В первый раз замкнув на ключ собственное жилье, студент побежал на лекции, весь в мыслях о своем хозяйстве, о необходимых затратах.

В воротах университета он столкнулся с Базилевичем, который выглядел теперь куда авантажнее, чем когда они впервые встретились в корчме. По его виду было ясно, что он не нуждается. Новый, очень недурно сшитый мундирчик, пальто с модной кармазинной клетчатой подкладкой, кожаные перчатки придавали ему щегольскую внешность, и сам он так собою был доволен и горд, что любо-дорого смотреть. Он глянул на Станислава, бледного, исхудавшего, до неузнаваемости изменившегося, и соизволил подойти.

— Ну, как поживаешь? Чего так плохо выглядишь?
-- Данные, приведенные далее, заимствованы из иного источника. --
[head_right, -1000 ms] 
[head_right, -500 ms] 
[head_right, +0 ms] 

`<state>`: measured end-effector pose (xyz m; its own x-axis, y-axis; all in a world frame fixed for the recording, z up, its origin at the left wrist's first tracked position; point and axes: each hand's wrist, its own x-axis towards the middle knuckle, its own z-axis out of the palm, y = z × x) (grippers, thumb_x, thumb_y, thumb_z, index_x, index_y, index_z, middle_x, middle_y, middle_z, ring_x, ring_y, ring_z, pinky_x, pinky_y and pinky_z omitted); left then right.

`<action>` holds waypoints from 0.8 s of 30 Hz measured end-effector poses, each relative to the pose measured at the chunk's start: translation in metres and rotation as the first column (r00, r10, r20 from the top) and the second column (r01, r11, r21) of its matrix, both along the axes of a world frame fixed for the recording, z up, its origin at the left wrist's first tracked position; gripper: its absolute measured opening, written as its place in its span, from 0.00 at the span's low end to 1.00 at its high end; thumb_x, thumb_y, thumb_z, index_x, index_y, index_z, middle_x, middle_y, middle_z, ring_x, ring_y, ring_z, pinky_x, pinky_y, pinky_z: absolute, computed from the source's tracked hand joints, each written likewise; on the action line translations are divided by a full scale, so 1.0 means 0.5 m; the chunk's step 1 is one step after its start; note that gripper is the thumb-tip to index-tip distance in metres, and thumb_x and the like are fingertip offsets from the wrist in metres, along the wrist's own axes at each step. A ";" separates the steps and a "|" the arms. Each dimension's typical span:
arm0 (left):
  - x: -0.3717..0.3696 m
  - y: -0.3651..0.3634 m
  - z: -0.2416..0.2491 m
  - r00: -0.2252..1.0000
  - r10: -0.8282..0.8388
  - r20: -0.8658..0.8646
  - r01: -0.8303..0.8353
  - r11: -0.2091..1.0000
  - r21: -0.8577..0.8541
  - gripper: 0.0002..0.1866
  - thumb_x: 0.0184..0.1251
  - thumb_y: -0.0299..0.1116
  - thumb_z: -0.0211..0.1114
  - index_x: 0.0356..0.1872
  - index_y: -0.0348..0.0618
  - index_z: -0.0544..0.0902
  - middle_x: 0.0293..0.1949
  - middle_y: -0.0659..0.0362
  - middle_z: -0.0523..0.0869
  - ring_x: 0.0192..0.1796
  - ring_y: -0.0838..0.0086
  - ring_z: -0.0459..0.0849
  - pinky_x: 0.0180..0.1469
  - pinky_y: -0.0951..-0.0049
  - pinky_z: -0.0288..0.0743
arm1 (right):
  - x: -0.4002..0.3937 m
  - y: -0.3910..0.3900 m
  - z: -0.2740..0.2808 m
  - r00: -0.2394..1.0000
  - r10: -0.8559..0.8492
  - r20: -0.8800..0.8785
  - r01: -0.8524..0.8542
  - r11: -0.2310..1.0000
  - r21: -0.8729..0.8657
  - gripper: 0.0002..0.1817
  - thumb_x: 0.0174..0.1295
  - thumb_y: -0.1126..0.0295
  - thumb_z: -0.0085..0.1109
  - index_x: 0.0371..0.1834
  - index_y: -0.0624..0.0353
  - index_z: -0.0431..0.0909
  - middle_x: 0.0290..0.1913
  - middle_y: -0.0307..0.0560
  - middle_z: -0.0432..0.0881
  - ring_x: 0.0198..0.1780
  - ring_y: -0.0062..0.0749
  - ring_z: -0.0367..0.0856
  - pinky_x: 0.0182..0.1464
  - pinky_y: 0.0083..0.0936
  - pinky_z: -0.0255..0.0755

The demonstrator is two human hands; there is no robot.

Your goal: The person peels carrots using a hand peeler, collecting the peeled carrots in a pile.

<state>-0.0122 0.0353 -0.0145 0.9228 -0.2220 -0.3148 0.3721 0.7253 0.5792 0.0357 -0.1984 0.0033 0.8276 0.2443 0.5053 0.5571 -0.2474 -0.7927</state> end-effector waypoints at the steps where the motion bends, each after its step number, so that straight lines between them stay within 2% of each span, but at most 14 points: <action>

— Живу помаленьку, — буркнул Станислав.

— Но как твои успехи?

— Наверно, по моему лицу видно.

— Эге, дело дрянь! Да ты, братец, сам виноват. Теперь я бы тебе уже не советовал идти по литературной части! Тут чего-то добиться могут только такие, как я, люди с талантом и твердым духом, которые везде, в любом положении не растеряются, — а тебе не хватает силы… Даже в таланте твоем я сомневаюсь…

— Да я и сам никогда в свой талант не верил, — холодно ответил Станислав.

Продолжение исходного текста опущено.